Task goal
The response must consist of the lines below from the one with "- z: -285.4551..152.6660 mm" through the one with "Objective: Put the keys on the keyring", exactly as they appear and with both ends kept.

Source data
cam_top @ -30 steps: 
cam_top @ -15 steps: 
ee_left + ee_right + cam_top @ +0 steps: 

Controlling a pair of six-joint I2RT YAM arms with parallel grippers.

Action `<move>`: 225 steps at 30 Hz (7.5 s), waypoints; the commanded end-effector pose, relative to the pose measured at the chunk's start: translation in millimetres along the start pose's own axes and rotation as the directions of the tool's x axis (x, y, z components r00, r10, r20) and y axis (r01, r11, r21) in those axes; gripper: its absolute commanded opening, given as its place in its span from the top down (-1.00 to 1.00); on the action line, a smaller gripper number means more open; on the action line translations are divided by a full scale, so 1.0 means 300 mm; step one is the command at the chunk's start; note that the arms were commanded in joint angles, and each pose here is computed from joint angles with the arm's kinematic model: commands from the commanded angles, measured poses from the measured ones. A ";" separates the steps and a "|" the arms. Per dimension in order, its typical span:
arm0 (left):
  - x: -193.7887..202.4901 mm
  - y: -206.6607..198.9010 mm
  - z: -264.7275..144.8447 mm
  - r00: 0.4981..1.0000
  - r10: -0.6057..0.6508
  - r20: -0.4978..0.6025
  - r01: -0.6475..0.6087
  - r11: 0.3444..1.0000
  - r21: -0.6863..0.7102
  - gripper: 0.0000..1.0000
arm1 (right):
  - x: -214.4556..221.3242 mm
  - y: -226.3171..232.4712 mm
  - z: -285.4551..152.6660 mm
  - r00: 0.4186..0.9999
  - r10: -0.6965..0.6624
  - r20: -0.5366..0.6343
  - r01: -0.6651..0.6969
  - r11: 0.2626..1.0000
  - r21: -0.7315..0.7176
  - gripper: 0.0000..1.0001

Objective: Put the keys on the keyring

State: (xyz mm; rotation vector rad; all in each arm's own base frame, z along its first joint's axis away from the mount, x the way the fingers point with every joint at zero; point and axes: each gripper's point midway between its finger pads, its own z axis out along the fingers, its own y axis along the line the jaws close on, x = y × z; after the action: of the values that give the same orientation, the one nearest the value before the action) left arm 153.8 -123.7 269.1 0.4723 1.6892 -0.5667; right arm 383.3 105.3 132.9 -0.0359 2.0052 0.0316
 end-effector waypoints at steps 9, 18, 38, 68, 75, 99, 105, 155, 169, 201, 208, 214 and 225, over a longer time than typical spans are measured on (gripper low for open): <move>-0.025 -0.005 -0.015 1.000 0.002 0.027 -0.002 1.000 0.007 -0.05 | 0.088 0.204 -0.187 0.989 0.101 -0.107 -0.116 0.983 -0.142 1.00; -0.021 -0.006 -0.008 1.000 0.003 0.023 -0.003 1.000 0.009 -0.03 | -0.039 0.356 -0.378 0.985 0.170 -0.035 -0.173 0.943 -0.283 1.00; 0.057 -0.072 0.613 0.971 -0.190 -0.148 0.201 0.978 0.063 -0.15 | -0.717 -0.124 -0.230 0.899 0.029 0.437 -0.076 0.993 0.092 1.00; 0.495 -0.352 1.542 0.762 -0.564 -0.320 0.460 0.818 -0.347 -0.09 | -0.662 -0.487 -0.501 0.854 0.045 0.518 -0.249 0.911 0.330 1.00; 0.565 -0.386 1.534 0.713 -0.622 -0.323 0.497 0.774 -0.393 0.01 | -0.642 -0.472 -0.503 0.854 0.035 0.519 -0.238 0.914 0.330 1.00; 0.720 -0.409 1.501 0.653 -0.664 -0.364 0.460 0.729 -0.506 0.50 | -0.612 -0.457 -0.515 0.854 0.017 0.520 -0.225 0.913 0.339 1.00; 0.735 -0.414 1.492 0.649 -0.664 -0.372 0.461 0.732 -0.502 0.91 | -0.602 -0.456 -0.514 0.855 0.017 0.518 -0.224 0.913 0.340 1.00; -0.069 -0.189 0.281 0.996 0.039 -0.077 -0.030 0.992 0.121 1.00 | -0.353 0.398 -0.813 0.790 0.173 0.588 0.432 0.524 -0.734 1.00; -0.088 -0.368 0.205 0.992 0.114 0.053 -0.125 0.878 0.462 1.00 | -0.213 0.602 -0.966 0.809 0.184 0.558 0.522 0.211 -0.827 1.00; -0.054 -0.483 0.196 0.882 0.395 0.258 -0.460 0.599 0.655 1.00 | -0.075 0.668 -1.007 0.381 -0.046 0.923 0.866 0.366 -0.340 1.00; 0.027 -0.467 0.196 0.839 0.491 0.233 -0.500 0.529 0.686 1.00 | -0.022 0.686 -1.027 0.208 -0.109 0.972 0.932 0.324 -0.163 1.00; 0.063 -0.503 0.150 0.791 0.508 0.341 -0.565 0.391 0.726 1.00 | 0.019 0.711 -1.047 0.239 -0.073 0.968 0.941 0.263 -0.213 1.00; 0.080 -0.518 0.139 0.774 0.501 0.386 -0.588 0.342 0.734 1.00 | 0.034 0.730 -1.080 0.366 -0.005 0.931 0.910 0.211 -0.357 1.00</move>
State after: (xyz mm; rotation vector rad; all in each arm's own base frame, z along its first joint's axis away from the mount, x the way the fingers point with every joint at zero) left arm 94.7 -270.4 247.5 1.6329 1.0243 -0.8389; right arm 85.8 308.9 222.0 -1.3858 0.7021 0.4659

Final answer
  - z: -285.4551..152.6660 mm
  - r00: 0.4186..0.9999
  - r10: -0.6965..0.6624
  - r20: -0.5366..0.6343
  - r01: -0.6651..0.6969
  - r11: 0.2626..1.0000
  - r21: -0.7315..0.7176
  - gripper: 0.0000..1.0001

Objective: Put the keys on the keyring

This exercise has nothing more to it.